期刊名称:Proceedings of the National Academy of Sciences
印刷版ISSN:0027-8424
电子版ISSN:1091-6490
出版年度:1980
卷号:77
期号:8
页码:4823-4827
DOI:10.1073/pnas.77.8.4823
语种:English
出版社:The National Academy of Sciences of the United States of America
摘要:A biotinylated derivative of alpha-bungarotoxin and tetramethylrhodamine-labeled avidin were employed to fluorescence label the acetylcholine receptors (AcChoR) on the surface of rat myotubes in primary culture. Because of the multivalency of both the biotinylated bungarotoxin and the avidin, this treatment extensivey crosslinks the AcChoR. AcChoR crosslinking immobilizes more than 90% of the normally laterally mobile AcChoR as verified by the fluorescence photobleaching recovery technique; it also redistributes the AcChoR into visible micropatches. Biotinylated alpha-bungarotoxin/avidin-induced AcChoR crosslinking greatly accelerates the rate of internalization of surface AcChoR; this rapid internalization affects both the normally immobile AcChoR in areas of diffuse distribution and the normally immobile AcChoR in preexisting patches.

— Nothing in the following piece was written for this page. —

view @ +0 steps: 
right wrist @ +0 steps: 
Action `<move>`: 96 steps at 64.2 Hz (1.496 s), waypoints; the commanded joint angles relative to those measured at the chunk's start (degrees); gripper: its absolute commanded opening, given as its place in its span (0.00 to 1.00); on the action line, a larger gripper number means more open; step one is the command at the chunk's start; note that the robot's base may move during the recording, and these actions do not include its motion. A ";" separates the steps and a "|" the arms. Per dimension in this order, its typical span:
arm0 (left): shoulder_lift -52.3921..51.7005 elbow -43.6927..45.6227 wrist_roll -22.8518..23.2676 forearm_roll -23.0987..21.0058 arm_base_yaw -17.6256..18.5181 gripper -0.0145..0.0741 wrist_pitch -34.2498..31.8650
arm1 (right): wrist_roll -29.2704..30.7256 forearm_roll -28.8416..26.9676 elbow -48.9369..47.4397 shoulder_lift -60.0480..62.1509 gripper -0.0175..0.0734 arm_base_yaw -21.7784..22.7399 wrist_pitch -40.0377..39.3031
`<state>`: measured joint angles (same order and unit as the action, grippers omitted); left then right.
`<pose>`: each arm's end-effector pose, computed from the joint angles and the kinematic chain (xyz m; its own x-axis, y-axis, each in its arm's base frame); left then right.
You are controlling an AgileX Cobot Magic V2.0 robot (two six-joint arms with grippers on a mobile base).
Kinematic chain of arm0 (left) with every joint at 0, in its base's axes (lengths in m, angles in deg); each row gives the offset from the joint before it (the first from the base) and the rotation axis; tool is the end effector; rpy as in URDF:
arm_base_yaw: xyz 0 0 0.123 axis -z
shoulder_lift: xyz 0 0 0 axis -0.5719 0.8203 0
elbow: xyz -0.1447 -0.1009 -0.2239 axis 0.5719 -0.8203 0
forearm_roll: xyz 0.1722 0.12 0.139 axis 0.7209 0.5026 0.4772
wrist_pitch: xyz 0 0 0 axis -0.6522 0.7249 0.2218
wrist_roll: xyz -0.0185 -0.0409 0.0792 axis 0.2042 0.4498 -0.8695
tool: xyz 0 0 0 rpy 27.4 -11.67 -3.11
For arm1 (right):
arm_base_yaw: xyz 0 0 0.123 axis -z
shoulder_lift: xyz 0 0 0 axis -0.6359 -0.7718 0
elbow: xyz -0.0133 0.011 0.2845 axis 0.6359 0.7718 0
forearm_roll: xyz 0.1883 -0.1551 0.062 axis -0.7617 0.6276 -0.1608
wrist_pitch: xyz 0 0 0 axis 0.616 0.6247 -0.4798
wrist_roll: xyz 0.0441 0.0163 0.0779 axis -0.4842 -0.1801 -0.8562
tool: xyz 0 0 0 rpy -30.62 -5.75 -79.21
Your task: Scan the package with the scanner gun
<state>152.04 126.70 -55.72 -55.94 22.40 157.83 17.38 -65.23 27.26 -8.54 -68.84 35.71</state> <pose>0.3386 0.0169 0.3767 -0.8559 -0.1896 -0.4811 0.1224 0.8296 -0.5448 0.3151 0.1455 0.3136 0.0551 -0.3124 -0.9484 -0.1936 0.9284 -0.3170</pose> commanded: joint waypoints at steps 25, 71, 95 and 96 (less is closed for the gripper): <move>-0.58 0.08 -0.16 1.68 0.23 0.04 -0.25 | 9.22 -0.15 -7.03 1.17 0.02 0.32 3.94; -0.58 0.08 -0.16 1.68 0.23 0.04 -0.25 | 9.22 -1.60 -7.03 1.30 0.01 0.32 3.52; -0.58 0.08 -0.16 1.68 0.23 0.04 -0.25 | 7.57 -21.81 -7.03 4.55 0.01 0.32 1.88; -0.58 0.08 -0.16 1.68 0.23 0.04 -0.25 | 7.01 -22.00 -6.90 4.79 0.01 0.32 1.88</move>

The peculiar pattern of fluorescent avidin binding to AcChoR patches previously bound with biotinylated bungarotoxin suggests that almost all AcChoR patches are in very close contact (< 70 A) with the glass substrate. AcChoR immobilization leads to a partial immobilization of concanavalin A receptors in the myotube membrane.